Department of Surgery, University of Toronto, Toronto, Ontario, Canada.
Institute of Health Policy Management and Evaluation, University of Toronto Dalla Lana School of Public Health, Toronto, Ontario, Canada.
BMJ Open. 2024 Jun 11;14(6):e081153. doi: 10.1136/bmjopen-2023-081153.
Oesophageal discontinuity remains a challenge for thoracic and foregut surgeons globally. Whether arising emergently after catastrophic oesophageal or gastric disruption or arising in the elective setting in the case of staged reconstruction for esophagectomy or long gap atresia in the paediatric population, comprehensive review of this patient population remains unexplored within the surgical literature.The goal of this scoping review is to map the landscape of literature exploring the creation and takedown of cervical oesophagostomy with the intent to answer four questions (1) What are the primary indications for oesophageal discontinuity procedures? (2) What are the disease-specific and healthcare utilisation outcomes for oesophageal discontinuity procedures? (3) What is the primary indication for reversal procedures? (4) What are the disease-specific and healthcare utilisation outcomes for reversal procedures?
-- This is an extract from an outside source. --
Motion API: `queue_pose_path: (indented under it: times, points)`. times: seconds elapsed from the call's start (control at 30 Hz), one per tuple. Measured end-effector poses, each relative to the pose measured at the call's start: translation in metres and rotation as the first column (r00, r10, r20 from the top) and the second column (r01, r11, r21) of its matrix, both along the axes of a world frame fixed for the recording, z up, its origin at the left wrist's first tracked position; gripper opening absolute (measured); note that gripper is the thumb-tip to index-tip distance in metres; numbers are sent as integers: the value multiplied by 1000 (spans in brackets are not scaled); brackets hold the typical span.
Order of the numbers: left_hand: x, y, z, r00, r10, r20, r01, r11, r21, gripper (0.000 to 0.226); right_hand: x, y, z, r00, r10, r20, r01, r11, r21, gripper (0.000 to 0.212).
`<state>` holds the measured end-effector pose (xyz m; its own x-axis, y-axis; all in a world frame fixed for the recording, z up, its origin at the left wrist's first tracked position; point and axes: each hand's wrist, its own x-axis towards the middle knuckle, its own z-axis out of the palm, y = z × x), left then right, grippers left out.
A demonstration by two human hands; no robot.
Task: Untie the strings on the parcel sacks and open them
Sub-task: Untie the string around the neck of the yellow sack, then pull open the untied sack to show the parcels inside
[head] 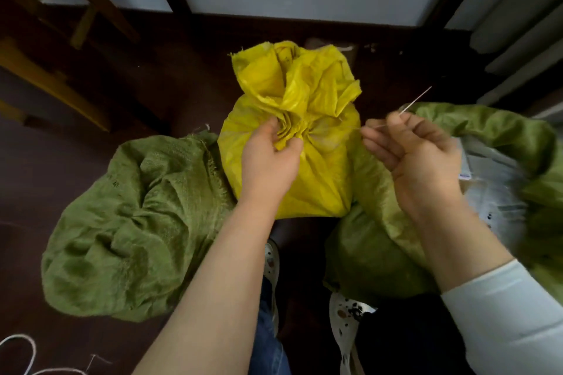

This review will follow the Arksey and O'Malley (2005) framework for scoping reviews. Paediatric (<18 years old) and adult (>18 years old) patients, who have received a cervical oesophagostomy in the context of a gastrointestinal discontinuity procedure or those who have had reversal of a cervical oesophagostomy, will be included for analysis. We will search MEDLINE, EMBASE and Cochrane Central Register of Controlled Trials (CENTRAL) databases for papers from 1990 until 2023. Interventional trials, prospective and retrospective observational studies, reviews, case series and qualitative study designs will be included. Two authors will independently review all titles, abstracts and full texts to determine which studies meet the inclusion criteria.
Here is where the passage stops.